Set out exactly every line of the entries below, starting at the line that holds "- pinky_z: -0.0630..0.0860" and stopping after the line that holds "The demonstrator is".

Top of Input

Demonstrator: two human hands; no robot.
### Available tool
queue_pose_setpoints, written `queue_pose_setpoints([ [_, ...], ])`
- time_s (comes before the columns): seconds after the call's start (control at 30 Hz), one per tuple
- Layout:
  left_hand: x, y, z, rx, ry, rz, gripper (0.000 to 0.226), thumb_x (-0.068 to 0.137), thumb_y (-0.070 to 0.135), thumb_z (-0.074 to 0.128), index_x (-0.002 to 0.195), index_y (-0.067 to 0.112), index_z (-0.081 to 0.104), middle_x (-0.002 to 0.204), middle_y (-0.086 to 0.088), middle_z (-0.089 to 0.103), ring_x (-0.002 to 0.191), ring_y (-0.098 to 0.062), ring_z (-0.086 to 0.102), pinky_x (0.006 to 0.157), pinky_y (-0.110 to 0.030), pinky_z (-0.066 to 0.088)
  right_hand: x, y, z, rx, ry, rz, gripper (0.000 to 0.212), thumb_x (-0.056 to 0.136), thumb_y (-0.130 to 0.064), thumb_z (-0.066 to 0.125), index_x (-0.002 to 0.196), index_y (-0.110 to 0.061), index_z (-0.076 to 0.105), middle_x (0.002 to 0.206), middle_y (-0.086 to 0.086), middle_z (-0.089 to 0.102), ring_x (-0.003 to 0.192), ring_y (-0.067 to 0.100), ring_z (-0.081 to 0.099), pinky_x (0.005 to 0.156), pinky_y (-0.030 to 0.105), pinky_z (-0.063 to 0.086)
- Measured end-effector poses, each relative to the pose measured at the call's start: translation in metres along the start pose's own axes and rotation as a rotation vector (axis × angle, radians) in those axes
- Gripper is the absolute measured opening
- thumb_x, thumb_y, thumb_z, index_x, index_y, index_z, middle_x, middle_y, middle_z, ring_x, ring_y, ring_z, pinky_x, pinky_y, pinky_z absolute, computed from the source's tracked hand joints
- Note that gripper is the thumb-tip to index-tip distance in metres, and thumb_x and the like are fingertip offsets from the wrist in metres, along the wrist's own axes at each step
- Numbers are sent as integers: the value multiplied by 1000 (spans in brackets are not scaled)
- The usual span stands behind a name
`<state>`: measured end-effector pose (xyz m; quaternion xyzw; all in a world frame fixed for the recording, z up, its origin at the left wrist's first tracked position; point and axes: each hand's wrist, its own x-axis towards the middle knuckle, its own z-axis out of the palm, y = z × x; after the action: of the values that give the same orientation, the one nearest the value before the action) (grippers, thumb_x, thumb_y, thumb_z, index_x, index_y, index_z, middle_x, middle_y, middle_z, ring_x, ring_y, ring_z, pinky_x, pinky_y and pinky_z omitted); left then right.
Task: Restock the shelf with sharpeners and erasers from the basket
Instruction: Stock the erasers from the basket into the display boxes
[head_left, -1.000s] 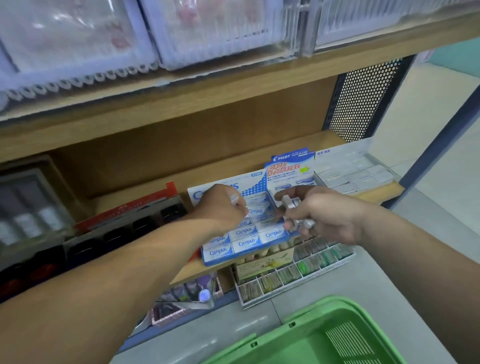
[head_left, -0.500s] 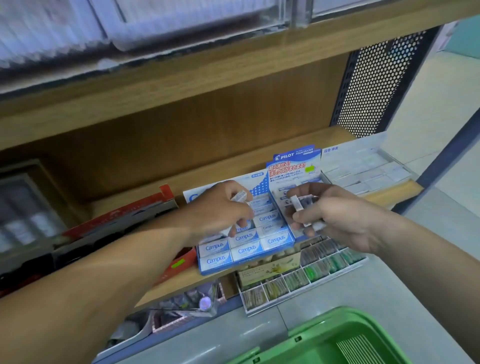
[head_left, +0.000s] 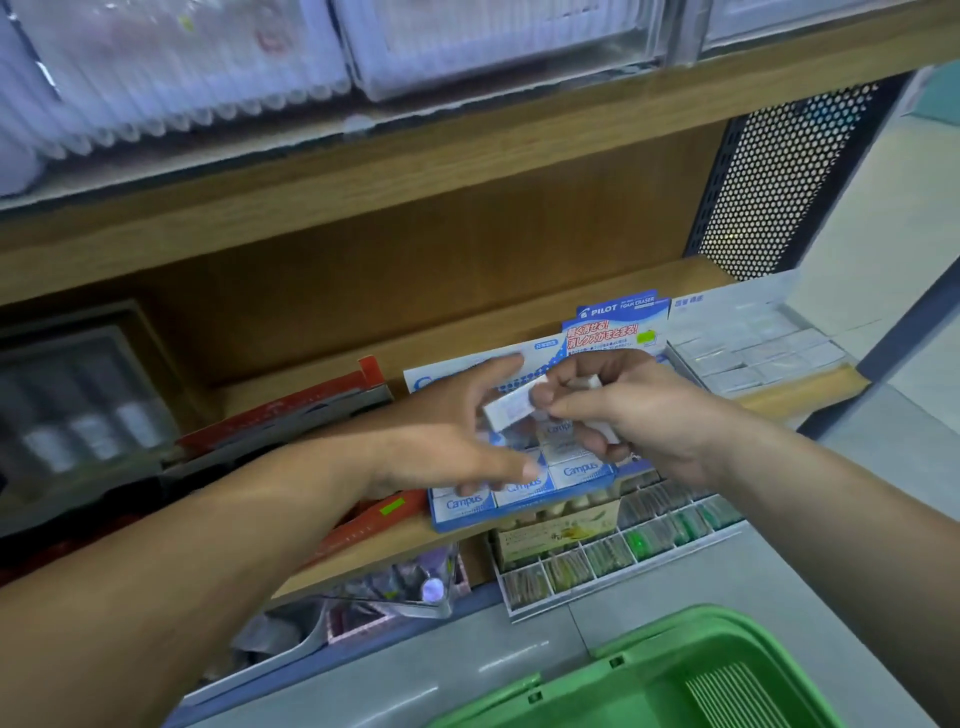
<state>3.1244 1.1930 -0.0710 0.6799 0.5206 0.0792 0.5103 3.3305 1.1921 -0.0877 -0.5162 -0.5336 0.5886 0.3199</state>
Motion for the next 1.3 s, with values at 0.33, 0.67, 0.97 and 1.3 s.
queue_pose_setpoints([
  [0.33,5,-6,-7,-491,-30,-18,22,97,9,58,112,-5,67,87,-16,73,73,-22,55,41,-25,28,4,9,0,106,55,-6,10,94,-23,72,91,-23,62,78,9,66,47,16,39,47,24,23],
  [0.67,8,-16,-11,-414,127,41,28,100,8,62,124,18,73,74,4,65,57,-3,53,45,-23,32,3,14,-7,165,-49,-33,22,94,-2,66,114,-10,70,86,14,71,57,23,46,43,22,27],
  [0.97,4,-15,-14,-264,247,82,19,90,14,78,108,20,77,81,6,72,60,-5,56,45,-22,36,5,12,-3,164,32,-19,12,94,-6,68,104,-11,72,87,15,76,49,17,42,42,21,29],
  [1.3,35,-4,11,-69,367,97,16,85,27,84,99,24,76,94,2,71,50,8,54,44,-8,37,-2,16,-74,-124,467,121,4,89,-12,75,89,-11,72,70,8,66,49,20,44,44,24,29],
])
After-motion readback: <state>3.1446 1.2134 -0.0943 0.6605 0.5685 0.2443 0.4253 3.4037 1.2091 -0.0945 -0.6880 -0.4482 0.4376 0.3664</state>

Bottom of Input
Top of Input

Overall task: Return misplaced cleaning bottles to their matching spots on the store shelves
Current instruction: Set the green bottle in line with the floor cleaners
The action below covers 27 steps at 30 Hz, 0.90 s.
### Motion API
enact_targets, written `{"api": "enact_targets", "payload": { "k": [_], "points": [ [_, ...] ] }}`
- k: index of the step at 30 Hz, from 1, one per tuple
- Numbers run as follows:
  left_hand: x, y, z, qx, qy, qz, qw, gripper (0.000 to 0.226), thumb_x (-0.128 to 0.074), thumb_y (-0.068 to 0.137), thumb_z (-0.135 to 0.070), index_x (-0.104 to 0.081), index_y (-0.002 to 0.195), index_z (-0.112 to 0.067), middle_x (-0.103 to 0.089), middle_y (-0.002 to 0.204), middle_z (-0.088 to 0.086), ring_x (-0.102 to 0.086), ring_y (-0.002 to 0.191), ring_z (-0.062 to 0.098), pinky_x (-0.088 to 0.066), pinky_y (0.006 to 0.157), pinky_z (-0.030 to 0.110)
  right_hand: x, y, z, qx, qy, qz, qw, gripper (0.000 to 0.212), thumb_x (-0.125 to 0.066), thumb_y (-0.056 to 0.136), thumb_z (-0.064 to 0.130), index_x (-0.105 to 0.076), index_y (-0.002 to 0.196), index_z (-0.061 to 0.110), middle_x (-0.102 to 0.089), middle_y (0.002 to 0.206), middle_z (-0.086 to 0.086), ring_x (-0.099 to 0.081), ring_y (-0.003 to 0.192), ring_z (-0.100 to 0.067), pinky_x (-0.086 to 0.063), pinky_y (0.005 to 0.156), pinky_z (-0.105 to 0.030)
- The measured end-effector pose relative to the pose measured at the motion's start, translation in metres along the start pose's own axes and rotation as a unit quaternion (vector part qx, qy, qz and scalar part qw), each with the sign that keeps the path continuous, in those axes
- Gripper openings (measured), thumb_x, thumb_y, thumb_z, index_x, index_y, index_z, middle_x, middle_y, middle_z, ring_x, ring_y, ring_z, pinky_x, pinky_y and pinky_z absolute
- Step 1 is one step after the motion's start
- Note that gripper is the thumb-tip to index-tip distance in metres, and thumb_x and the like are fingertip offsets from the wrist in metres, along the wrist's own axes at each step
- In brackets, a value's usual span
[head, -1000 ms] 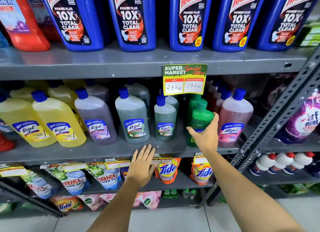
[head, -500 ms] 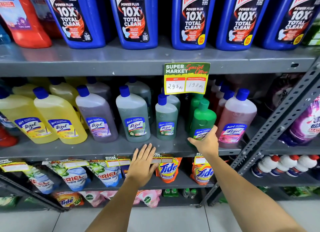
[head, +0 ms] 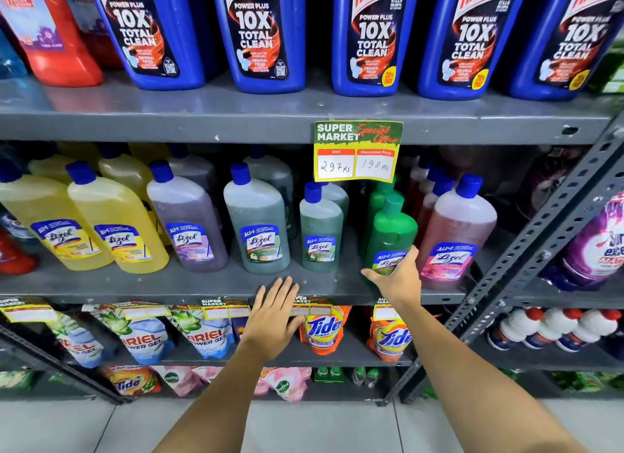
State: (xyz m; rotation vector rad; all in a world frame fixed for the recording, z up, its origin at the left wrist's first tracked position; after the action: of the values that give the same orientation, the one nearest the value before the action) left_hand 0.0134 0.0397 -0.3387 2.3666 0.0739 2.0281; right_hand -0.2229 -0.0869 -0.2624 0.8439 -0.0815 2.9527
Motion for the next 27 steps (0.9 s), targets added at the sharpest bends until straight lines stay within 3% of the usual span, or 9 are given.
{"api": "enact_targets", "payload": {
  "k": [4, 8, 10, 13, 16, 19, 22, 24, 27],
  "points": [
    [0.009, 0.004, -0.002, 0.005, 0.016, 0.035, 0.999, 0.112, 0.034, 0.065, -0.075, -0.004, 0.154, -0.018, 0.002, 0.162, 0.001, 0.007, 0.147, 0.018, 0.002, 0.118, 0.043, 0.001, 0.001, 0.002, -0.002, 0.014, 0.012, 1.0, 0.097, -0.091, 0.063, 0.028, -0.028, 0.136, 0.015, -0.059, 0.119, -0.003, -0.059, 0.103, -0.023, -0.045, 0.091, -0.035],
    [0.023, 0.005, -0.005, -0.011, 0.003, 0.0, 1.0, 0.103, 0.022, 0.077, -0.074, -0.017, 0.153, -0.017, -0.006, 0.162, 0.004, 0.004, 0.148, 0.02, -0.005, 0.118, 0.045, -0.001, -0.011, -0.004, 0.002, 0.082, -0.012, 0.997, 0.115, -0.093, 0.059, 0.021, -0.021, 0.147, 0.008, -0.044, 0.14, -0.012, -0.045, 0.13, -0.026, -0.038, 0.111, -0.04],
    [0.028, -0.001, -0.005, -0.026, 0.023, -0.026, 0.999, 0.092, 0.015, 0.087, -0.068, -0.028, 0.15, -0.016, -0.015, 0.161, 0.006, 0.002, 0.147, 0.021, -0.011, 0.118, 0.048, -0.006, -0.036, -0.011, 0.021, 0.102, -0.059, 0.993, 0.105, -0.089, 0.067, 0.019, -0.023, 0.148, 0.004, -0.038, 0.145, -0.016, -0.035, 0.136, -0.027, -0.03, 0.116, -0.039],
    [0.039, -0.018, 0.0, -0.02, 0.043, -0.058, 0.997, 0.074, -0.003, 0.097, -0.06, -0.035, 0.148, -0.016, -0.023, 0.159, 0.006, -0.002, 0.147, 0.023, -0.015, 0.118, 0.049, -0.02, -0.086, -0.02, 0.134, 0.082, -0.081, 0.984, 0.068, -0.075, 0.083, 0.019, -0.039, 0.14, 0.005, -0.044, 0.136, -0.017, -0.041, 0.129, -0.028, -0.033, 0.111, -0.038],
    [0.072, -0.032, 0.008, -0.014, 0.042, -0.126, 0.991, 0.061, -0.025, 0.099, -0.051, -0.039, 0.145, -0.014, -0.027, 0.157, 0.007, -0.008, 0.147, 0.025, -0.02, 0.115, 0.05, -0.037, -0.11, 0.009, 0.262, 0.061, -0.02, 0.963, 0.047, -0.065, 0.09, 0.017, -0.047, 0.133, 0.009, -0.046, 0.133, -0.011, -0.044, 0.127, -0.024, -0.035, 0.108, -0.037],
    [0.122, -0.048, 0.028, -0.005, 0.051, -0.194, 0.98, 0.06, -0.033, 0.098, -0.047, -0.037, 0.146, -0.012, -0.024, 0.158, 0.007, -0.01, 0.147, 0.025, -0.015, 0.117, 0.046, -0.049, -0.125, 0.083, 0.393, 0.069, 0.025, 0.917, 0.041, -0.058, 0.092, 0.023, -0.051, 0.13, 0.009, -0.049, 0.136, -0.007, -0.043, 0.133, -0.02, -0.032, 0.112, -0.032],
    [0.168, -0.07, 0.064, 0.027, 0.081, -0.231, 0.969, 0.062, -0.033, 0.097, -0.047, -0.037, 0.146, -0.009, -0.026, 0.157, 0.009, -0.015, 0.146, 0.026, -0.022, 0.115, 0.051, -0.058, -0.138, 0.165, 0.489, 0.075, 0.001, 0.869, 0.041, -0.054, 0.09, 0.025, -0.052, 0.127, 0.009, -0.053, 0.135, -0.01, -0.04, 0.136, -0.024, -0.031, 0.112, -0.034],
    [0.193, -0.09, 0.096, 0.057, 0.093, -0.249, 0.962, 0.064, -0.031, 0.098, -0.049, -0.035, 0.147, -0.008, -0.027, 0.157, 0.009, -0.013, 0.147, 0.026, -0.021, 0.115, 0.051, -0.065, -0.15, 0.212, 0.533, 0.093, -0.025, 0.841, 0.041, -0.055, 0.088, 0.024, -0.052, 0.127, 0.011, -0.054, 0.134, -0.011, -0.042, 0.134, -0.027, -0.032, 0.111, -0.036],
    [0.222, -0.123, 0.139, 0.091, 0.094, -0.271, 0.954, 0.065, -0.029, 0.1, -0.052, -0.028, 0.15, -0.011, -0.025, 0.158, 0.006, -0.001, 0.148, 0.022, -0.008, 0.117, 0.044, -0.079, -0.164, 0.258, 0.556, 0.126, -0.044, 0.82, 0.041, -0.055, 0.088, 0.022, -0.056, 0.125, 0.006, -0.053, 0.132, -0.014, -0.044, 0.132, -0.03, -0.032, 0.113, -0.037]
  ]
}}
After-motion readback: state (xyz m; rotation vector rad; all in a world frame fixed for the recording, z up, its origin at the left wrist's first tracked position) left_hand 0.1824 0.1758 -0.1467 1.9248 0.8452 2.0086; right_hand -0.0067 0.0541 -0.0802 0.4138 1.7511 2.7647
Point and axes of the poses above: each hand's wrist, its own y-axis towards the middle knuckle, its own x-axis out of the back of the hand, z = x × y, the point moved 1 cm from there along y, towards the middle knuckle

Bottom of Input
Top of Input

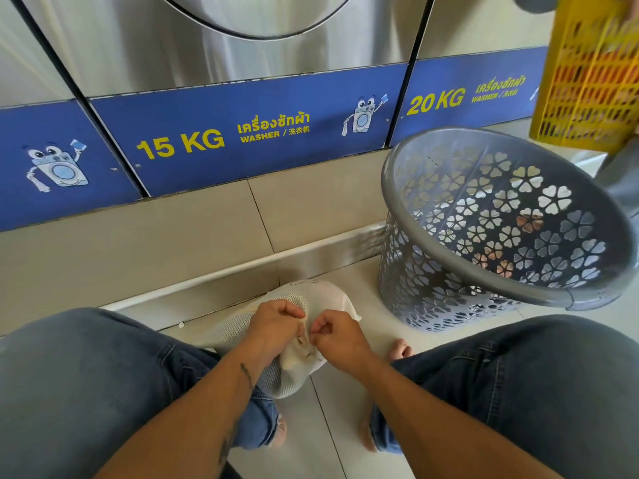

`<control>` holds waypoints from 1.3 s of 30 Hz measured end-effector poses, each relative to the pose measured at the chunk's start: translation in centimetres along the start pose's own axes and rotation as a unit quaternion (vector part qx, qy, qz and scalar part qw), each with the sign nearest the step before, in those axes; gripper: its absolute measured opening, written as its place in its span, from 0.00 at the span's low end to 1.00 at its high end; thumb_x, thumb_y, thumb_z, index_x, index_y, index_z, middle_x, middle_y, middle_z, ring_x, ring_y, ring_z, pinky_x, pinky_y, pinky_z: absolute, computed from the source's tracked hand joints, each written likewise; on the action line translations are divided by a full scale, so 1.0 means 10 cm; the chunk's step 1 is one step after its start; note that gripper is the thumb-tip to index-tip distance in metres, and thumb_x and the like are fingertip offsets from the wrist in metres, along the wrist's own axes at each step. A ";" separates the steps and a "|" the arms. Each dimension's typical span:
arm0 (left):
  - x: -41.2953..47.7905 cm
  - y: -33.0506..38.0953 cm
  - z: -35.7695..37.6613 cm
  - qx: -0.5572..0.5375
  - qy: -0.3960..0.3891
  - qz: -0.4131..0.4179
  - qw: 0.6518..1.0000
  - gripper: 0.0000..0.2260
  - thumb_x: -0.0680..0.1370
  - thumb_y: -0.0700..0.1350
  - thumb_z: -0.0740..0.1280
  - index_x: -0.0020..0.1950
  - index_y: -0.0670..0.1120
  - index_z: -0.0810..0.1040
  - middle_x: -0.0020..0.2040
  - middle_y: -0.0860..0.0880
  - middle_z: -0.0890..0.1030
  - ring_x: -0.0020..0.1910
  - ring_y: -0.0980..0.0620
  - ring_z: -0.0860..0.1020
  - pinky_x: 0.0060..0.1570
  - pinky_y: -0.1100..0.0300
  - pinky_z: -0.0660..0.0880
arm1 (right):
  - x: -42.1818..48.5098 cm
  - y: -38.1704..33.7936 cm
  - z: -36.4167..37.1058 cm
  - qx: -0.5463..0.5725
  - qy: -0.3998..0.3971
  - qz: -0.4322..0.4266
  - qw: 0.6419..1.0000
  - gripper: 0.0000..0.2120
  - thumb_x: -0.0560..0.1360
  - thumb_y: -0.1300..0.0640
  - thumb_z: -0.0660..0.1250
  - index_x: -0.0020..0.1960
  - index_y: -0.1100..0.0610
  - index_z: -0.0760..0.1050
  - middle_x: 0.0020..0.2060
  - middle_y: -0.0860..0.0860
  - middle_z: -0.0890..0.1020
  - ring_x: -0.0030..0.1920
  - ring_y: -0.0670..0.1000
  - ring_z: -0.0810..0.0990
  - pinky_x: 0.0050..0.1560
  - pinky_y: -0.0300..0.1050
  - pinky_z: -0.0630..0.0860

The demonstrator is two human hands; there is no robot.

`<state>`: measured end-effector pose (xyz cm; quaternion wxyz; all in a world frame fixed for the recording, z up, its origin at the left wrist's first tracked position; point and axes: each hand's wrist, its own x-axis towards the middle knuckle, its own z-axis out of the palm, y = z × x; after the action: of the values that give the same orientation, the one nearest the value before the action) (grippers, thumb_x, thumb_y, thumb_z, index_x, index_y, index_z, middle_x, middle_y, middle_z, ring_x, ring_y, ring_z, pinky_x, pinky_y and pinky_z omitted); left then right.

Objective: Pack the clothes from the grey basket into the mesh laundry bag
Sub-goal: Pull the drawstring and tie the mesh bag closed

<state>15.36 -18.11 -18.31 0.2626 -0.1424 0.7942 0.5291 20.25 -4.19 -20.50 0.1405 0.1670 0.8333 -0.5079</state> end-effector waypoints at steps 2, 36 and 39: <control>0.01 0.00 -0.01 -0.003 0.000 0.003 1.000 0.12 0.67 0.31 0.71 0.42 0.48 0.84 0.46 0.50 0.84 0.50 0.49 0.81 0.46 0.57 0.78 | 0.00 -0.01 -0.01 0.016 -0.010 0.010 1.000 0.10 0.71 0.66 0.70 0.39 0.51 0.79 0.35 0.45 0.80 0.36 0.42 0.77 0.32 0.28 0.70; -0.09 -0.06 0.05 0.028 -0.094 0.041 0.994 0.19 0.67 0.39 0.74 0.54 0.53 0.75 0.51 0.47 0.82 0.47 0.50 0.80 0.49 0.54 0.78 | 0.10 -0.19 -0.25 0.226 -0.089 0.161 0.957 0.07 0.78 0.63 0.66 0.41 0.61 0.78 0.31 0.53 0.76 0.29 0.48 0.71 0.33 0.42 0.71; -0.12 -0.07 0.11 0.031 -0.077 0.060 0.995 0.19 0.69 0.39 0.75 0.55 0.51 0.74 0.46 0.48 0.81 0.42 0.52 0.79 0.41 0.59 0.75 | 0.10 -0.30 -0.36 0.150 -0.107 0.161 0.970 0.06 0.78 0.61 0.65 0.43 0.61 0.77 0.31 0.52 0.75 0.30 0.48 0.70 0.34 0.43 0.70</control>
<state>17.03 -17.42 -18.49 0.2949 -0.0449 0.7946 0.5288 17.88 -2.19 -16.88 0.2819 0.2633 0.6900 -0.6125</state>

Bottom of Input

## Result for this task
  - pinky_z: -0.0630..0.0860

The demonstrator is two human hands; there is no robot.

No more is needed to finish this exercise.